# [To do]
Copy out every line of the data that has the word "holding" somewhere in it.
━━━━━ Data shown ━━━━━
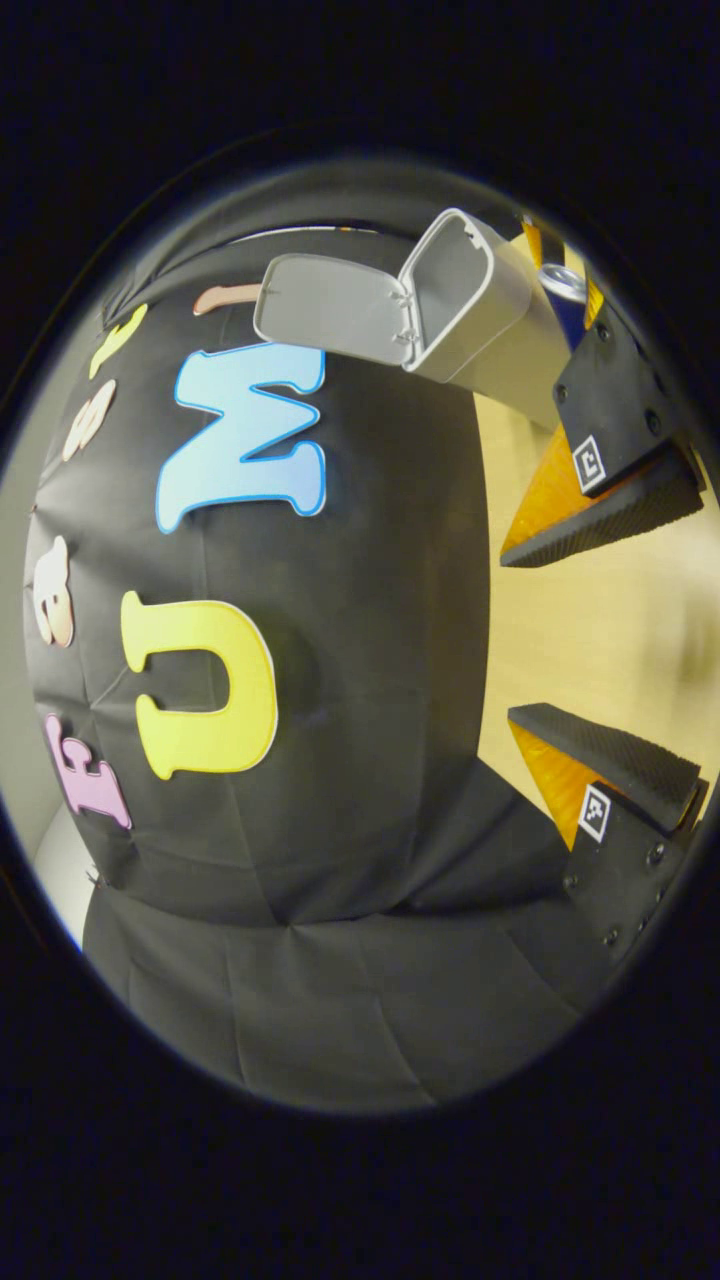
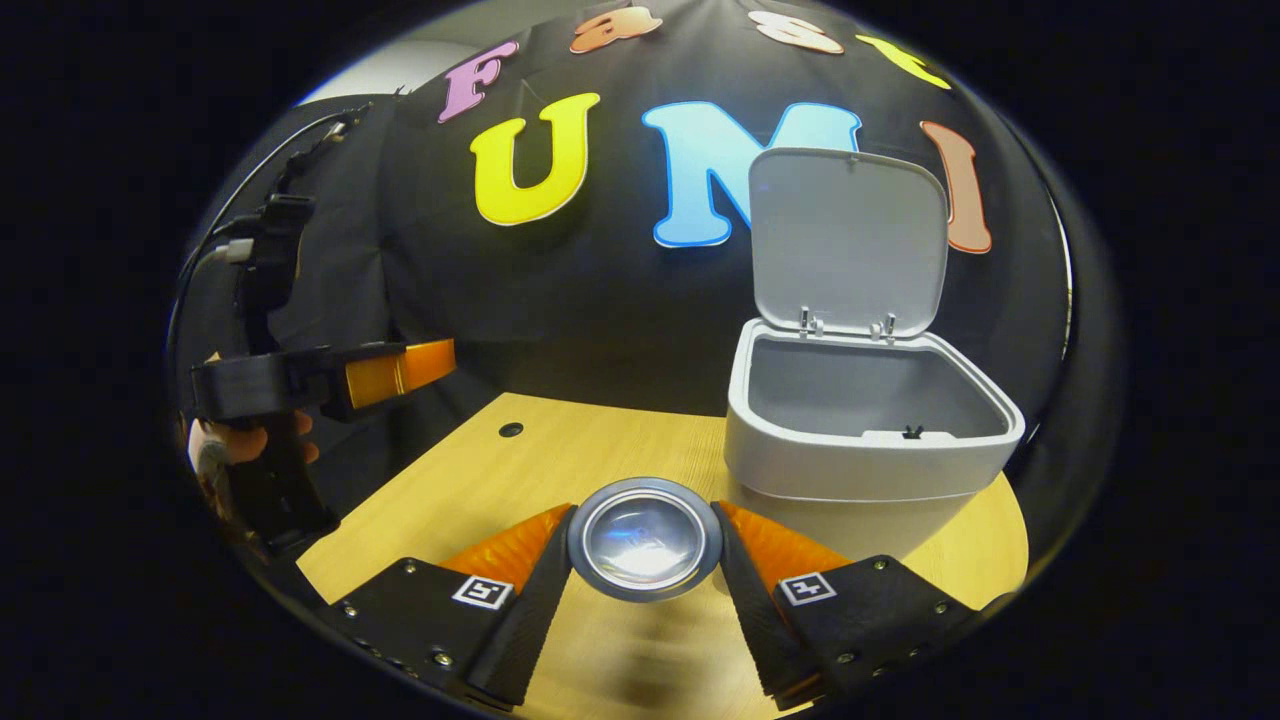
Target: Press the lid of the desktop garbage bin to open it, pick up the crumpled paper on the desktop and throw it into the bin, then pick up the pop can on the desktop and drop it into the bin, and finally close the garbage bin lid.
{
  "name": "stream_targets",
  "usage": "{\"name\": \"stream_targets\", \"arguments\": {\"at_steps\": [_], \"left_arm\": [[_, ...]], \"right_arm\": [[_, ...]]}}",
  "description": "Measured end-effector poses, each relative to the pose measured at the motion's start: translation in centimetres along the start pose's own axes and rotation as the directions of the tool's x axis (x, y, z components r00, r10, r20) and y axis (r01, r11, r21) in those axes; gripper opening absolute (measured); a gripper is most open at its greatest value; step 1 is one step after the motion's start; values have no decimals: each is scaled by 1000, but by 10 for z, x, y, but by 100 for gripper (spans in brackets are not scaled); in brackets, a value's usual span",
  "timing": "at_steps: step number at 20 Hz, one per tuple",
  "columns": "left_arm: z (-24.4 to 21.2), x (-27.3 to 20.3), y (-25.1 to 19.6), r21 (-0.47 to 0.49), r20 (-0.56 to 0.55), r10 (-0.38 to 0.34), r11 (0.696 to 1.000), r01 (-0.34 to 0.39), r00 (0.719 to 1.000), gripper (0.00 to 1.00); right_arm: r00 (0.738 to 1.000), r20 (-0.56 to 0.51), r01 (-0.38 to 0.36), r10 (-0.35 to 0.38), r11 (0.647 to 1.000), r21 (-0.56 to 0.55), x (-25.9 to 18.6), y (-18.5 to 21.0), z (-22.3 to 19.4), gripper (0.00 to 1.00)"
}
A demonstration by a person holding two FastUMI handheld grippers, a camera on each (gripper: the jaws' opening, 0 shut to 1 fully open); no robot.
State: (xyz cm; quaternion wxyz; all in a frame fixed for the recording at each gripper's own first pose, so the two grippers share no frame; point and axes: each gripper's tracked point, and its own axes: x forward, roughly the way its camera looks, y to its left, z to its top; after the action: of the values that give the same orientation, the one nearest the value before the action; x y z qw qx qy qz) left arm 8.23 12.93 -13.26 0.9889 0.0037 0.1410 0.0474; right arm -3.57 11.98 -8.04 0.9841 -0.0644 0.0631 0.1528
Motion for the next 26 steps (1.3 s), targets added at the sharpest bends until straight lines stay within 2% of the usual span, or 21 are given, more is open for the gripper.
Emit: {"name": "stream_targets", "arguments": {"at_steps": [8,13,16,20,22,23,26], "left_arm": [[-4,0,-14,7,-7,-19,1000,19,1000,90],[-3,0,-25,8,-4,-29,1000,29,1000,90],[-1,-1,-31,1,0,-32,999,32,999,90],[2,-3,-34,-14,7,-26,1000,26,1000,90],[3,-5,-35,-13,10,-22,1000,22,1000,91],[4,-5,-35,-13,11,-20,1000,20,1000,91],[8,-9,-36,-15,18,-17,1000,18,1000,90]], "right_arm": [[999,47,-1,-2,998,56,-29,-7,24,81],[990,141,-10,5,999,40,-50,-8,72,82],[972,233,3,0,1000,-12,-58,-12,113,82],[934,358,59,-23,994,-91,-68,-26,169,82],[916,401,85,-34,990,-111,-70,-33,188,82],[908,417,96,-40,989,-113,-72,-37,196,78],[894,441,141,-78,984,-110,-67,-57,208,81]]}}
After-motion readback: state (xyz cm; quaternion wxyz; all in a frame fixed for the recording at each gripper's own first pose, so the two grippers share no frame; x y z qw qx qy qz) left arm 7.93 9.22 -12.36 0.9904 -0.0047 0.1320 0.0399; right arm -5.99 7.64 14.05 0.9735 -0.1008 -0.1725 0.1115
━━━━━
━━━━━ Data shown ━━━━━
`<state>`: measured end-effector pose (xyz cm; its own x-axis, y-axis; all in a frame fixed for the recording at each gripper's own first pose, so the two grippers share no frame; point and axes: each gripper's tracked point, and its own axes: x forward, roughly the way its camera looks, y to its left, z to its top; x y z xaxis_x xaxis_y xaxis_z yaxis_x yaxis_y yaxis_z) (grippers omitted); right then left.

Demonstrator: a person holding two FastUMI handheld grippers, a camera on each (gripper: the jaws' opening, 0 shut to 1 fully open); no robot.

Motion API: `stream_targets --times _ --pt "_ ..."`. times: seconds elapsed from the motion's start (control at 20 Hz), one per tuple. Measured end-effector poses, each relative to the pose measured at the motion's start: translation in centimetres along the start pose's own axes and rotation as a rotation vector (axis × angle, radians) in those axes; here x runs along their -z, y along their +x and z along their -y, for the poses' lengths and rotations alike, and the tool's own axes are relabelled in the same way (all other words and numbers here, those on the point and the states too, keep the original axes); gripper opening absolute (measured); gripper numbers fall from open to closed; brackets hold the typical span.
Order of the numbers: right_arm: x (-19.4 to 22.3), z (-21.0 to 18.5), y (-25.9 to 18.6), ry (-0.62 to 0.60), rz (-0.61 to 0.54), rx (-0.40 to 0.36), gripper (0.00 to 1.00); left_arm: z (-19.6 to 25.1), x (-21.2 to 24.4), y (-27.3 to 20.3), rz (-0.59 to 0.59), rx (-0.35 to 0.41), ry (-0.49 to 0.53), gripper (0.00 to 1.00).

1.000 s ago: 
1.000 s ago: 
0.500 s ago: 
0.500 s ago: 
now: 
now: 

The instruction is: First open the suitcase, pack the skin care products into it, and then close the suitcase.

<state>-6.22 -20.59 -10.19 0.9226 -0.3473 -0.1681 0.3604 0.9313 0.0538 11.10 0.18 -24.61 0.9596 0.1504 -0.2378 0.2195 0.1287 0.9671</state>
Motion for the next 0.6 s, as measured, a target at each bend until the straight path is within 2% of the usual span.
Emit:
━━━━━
# [Output]
A demonstration by a person holding two FastUMI handheld grippers, a camera on each (gripper: the jaws' opening, 0 shut to 1 fully open); no robot.
Demonstrator: a person holding two FastUMI handheld grippers, a camera on each (gripper: the jaws' opening, 0 shut to 1 fully open); no robot.

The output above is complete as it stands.